Export Lakehouse Query Results to CSV/Parquet/JSON File in SFTP (via SSH Pu

Export data from Lakehouse to a CSV File in SFTP endpoint (accessed via SSH Public Key).

Category: Export Data from Lakehouse | Tags: Export

How it works

Execute Query '<<DeltaQuery>>' against the Delta Lake and copy results as a csv file to SFTP endpoint

To use this activity within the API, use an ActivityCode of DELTA-QUERY-FILE-SFTP-SSHPUBLI.

Available Connections

SourceConnection:

TargetConnection:

Example JSON

An example of what the Task Config would look like for a task using this activity. Some of these variables would be set at the group level to avoid duplication between tasks.

{
"SourceConnection": "MY-SOURCE-CONN",
"TargetConnection": "MY-TARGET-CONN",
"TargetFilename": ""
}

Variable Reference

The following variables are supported:

  • DatabricksClusterId (Optional) - The Databricks Cluster to use for this task.

  • DeltaQuery (Optional) - Query to run against the Lakehouse.

  • DIUsToUseForCopyActivity (Optional) - Specifies the powerfulness of the copy executor. Value can be between 2 and 256. When left at default, the Data Factory dynamically applies the optimal DIU setting based on the source-sink pair and data pattern.

  • ExportFileFormat (Required) - The format of the file being exported.

  • ExtractControlQuery (Optional) - For incremental loads only, a SQL query to get a 'high-water' mark for extract control. For instance, this could be the maximum value of an modified_date or an identity column. NOTE: The column returned must be aliased as ExtractControl e.g. select max(modified_date) as ExtractControl from some_table.

    Show more details

    **Extract Control Query **

    For incremental data extraction, the SQL statement that will be executed on the source database to extract the high-water mark for this data prior to extracting. This could be the maximum value of a modified date or an identity column and will be used in the next data extraction.

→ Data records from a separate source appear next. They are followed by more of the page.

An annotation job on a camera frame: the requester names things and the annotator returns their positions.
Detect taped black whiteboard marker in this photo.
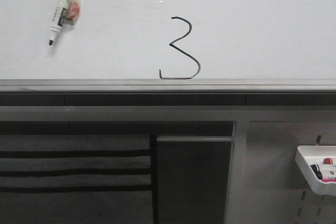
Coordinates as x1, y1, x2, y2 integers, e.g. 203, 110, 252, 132
49, 0, 80, 46

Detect white pegboard panel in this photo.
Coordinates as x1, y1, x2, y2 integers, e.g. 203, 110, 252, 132
225, 122, 335, 223

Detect grey fabric pocket organizer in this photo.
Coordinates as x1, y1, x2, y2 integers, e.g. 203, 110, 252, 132
1, 135, 158, 223

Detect white plastic marker tray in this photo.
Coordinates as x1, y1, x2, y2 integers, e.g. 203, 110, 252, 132
295, 145, 335, 196

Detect black capped marker upper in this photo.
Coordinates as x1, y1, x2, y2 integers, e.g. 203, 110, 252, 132
310, 164, 336, 172

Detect red capped marker in tray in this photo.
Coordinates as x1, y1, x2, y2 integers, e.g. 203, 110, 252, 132
323, 157, 334, 165

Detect black capped marker pink label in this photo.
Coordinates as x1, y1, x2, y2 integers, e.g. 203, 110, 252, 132
315, 170, 336, 183

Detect white whiteboard with metal frame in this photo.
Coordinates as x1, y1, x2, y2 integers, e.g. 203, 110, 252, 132
1, 0, 335, 92

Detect dark grey panel with rail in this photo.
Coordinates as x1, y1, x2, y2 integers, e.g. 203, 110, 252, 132
157, 136, 233, 223

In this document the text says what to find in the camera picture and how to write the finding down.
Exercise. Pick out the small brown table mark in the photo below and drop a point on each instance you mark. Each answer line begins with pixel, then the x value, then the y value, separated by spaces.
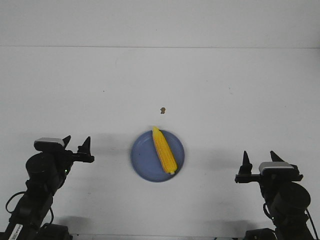
pixel 163 110

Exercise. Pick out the blue round plate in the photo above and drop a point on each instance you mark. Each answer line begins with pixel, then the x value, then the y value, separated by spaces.
pixel 145 161

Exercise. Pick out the yellow corn cob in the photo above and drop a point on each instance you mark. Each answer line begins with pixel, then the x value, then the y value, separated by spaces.
pixel 164 152

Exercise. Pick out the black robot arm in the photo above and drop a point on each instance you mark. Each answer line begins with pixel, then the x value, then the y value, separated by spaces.
pixel 47 171
pixel 286 202

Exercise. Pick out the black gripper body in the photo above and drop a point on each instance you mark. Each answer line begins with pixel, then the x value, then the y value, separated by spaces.
pixel 67 159
pixel 270 182

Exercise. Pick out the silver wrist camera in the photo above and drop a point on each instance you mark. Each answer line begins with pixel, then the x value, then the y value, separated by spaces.
pixel 49 144
pixel 274 166

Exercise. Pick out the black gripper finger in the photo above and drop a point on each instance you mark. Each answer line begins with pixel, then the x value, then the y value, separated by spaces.
pixel 246 167
pixel 85 148
pixel 275 157
pixel 66 141

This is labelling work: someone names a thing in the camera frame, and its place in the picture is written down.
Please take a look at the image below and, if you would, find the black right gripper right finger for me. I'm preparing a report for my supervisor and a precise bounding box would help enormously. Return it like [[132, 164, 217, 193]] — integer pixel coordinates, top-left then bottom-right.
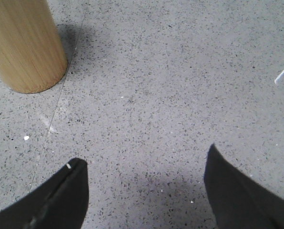
[[204, 144, 284, 229]]

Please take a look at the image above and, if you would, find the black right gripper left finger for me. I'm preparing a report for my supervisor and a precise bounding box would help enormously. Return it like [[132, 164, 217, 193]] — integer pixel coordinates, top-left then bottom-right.
[[0, 158, 89, 229]]

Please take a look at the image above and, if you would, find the bamboo cylindrical holder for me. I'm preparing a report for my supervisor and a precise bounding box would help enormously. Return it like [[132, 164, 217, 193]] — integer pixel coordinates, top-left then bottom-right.
[[0, 0, 68, 94]]

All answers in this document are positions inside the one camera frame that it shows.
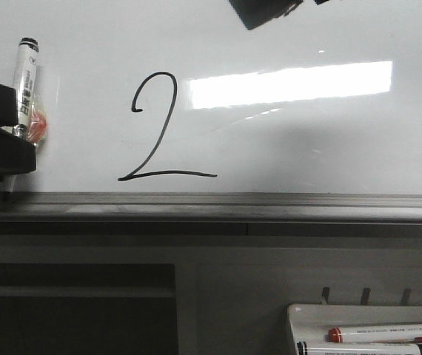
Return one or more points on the red round magnet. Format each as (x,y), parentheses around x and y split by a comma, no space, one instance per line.
(38,122)

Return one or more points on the white black whiteboard marker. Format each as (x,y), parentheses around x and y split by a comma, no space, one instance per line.
(24,81)

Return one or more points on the grey aluminium whiteboard ledge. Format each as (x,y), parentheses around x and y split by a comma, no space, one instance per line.
(23,212)

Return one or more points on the white whiteboard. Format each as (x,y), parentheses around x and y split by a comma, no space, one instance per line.
(179,96)

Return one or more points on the black capped whiteboard marker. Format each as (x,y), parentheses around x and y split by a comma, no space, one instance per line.
(311,348)

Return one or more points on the red capped whiteboard marker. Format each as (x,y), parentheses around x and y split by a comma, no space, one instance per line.
(410,332)

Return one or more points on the white marker tray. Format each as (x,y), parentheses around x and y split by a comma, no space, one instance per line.
(311,322)

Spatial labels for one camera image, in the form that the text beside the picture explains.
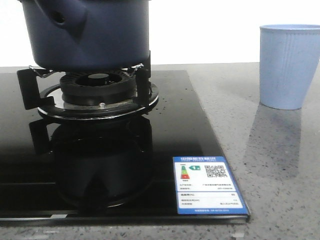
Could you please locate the light blue ribbed cup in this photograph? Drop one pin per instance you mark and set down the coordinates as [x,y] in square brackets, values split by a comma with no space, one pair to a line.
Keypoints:
[289,56]

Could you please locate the dark blue cooking pot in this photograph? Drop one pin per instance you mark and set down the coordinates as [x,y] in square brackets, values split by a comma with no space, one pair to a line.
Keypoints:
[87,35]

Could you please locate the blue energy label sticker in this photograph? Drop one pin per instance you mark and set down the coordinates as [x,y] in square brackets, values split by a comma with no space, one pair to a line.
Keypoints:
[205,185]

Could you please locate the right gas burner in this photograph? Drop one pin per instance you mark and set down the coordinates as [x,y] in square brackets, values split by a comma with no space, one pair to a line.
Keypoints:
[91,96]

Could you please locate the black glass gas cooktop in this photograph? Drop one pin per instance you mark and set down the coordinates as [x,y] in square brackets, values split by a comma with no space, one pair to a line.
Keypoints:
[106,172]

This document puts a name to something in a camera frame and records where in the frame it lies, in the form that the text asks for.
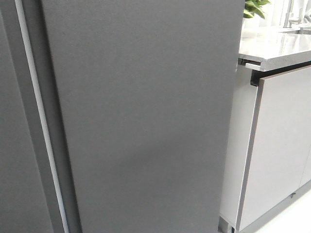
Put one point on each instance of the dark grey fridge door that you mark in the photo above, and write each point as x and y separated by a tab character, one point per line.
145	89
29	201

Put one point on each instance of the light grey cabinet door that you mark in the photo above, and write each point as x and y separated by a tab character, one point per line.
279	145

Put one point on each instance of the grey door seal strip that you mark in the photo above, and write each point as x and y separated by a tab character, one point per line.
44	127

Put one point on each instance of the light grey cabinet side panel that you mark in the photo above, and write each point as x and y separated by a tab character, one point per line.
243	104

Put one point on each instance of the grey stone countertop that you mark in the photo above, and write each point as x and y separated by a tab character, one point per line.
270	48

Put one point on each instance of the green potted plant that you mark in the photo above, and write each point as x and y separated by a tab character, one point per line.
254	7

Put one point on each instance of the chrome sink faucet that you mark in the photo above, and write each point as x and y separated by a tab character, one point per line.
294	13

    NOTE: The column returned must be aliased as ExtractControl. For example:

    select max(modified_date) as ExtractControl
    from some_table;
  • ExtractControlVariableName (Optional) - For incremental loads only, the name to assign the Extract Control variable in State Config for the ExtractControl value derived from the Extract Control Query above.

  • ExtractControlVariableSeedValue (Optional) - The initial value to set for the Extract Control variable in State Config - this will have no impact beyond the original seeding of the Extract Control variable in State Config.

  • IsFederated (Optional) - Makes task available to other Insight Factories within this organisation.

  • Links (Optional) - NULL

  • MaximumNumberOfAttemptsAllowed (Optional) - The total number of times the running of this Task can be attempted.

  • MinutesToWaitBeforeNextAttempt (Optional) - If a Task run fails, the number of minutes to wait before re-attempting the Task.

  • SaveExportToHistory (Optional) - Save the exported data to history in the Lakehouse?

  • SourceConnection (Required) - Source connection to use.

  • TargetConnection (Required) - Target connection to use.

  • TargetFilename (Required) - The filename to save the exported results as.

  • TargetRelativePath (Optional) - The relative path to store the csv file under.